しかし夫はマザコンでもロリコンでもホモでもないんですね。褒められたいし攻められもしたいみたいなんですけど、女にイイコイイコしてもらいたい気がないみたいです。すなわち義母・マリコ(仮)に期待してないようです。

マリコはね…すごい女でね…。ずっと専業主婦なんだけど、ご飯作らないんすよ。夫が実家に荷物取りに行くと連絡すると、絶対「モスバーガー買ってきて」「ケンタッキー」と言われるそうで、最も驚くべきが、夫が小学校低学年の頃の夕飯の時間が23時であったと。この23時ってのは、義父・タツヒコ(仮)のパチンコが終わって、マックを買って帰った時間なんですよ。ある日はホールケーキが夕飯だったこともあるそうで、最初聞いたときは理解できませんでした。

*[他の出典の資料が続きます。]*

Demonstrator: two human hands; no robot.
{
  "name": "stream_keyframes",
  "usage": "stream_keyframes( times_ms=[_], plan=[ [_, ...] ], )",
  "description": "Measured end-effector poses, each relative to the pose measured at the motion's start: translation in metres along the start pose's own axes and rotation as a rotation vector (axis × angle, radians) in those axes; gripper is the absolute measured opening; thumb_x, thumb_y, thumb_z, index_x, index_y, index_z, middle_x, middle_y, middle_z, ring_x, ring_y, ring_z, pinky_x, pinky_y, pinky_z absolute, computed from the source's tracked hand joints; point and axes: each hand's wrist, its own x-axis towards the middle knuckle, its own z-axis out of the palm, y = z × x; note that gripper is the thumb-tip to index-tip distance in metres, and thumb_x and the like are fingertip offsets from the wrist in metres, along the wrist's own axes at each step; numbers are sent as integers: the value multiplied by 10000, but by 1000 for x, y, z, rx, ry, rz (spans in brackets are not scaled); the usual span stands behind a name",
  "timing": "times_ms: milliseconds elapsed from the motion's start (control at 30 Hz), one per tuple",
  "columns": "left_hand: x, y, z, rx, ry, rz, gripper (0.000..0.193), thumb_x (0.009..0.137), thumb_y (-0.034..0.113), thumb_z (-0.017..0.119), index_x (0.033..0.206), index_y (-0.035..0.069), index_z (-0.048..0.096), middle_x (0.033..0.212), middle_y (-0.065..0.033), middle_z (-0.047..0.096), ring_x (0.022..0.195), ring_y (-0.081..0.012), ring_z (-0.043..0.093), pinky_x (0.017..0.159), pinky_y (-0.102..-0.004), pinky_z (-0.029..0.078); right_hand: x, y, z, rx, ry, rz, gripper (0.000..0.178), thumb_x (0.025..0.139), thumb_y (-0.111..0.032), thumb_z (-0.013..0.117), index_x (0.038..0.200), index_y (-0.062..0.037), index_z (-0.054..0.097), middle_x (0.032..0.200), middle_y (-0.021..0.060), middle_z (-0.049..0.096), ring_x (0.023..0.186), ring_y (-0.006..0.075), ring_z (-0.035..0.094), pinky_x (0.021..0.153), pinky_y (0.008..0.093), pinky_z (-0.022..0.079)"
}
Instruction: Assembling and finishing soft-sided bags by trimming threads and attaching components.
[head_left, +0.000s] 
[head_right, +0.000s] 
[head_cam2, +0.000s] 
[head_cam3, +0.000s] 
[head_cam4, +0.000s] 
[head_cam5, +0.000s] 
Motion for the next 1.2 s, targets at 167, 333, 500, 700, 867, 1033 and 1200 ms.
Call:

あと家もすごいことになってるらしくて、私は結婚して5年になるけど一度も義実家に足を踏み入れたことがありません。だいたい玄関前のポーチ。いちばん踏み入ったので玄関の三和土ね。そこも結構まぁアレだから、中はもっとアレなのだと思います、夫の話を信じると。

だから夫は何か「女の役割」「母親の役割」みたいなのを期待してないようで、家事に対して抵抗はまったくなく、逆に反面教師として「リビングは綺麗でありたい」「ダイニングテーブルの上は綺麗であって欲しい」等の思いがあるらしく、そこに対しては厳しいですが、ご飯は何出しても文句も言いません。なので片付けとけば弁当が(月)冷凍唐揚げ・(火)焼き鮭・(水)冷凍唐揚げ・(木)焼き鮭・(金)冷凍コロッケみたいになっても怒らないので超楽です。

一方私の母はのぶみが描く「おかあさん」で、誰より早く起きて栄養たっぷりの朝食を作り洗濯物を干し、仕事から帰ったら買い物をして子どもたちの帰宅を迎え、一汁三菜を毎日イチから作りながら宿題の音読を聞くような人でした。もう、政府が推す「輝く女性」の代表格だよね。でもそれを見て育った私は、「おかあさん」が超しんどかった。子どもや家族を第一に、家事や仕事に励むパーフェクトな「おかあさん」を目指して結果的に病んだ。

そこで私を救ったのがマリコの存在です。マリコで大丈夫なんですよ。夕飯が吉牛や松屋でも、夫、生きてるし。なんなら超いい男に育ったし。まぁ義兄を見るともともとの性格によるのかなと思うところはあるのですが。だから「おかあさん大変だね」じゃなくて、マリコ(仮)でいいんじゃない」って歌が出たら、私はきっと口ずさんでしまうだろうね。ゲスあたりに唄って欲しい。

そんな義母・マリコですが、夫の好物のひとつに「マリコの作ったとんかつ」があります。全くご飯を作らないわけじゃないんですよ。夫いわく、あの肉肉しさがいいんだとか。私は「揚げ物は外食してくれ主義」なので今まで夫にとんかつを振る舞ったことはないのですが(作り方は知ってるよ、母のを手伝ったからね)、そのうちマリコ流の作り方を聞いて、夫好みのとんかつでも作ろうかなぁと思っています。みんなマリコで、いいんじゃない。